## The problem
Go through the listing below. Copy each line that has the string "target".

## Collected material
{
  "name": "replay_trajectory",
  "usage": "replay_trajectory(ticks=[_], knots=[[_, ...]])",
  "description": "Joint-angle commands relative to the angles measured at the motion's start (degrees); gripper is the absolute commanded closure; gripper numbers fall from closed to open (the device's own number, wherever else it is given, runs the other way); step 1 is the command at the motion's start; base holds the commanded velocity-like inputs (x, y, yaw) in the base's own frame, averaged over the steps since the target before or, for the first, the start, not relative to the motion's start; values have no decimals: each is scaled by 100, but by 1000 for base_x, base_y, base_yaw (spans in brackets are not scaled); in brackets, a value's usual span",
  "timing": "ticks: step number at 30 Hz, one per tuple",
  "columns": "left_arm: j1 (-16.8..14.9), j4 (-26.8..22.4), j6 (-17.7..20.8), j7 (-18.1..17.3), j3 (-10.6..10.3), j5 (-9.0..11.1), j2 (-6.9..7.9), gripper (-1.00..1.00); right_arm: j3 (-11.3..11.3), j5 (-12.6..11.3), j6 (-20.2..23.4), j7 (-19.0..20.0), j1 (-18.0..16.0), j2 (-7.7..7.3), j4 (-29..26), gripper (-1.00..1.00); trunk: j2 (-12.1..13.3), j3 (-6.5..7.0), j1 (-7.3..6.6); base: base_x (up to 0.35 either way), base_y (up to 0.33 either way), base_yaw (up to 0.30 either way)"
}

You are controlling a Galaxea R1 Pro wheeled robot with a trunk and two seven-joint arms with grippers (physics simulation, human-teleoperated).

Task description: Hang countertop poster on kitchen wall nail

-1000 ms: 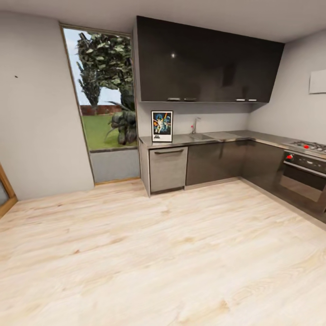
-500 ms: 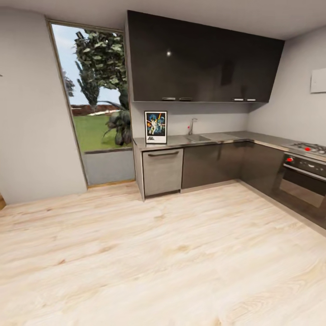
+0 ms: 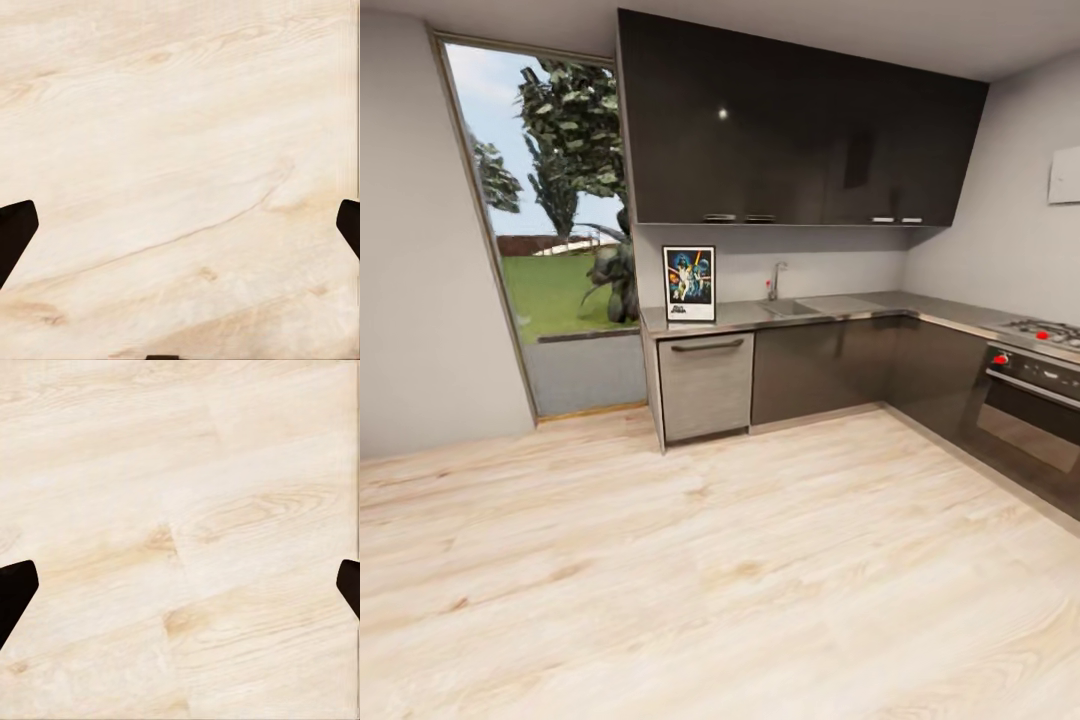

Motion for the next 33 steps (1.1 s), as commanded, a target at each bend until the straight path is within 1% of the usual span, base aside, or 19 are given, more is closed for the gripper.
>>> replay_trajectory(ticks=[1, 33], knots=[[2, -9, -1, 2, 15, -3, -5, -100, 1, 4, -16, -4, -3, 1, 5, -100, -2, -5, 3, 274, -226, 0], [2, -9, 0, 2, 15, -3, -5, -100, 1, 4, -18, -4, -3, 0, 5, -100, -2, -5, 3, 274, -226, 0]])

## Answer to the problem
  "description": "Joint-angle commands relative to the angles measured at the motion's start (degrees); gripper is the absolute commanded closure; gripper numbers fall from closed to open (the device's own number, wherever else it is given, runs the other way); step 1 is the command at the motion's start; base holds the commanded velocity-like inputs (x, y, yaw) in the base's own frame, averaged over the steps since the target before or, for the first, the start, not relative to the motion's start; values have no decimals: each is scaled by 100, but by 1000 for base_x, base_y, base_yaw (spans in brackets are not scaled); in brackets, a value's usual span",
Motion for the next 33 steps (1.1 s), as commanded, a target at each bend until the straight path is within 1% of the usual span, base aside, or 19 are given, more is closed for the gripper.

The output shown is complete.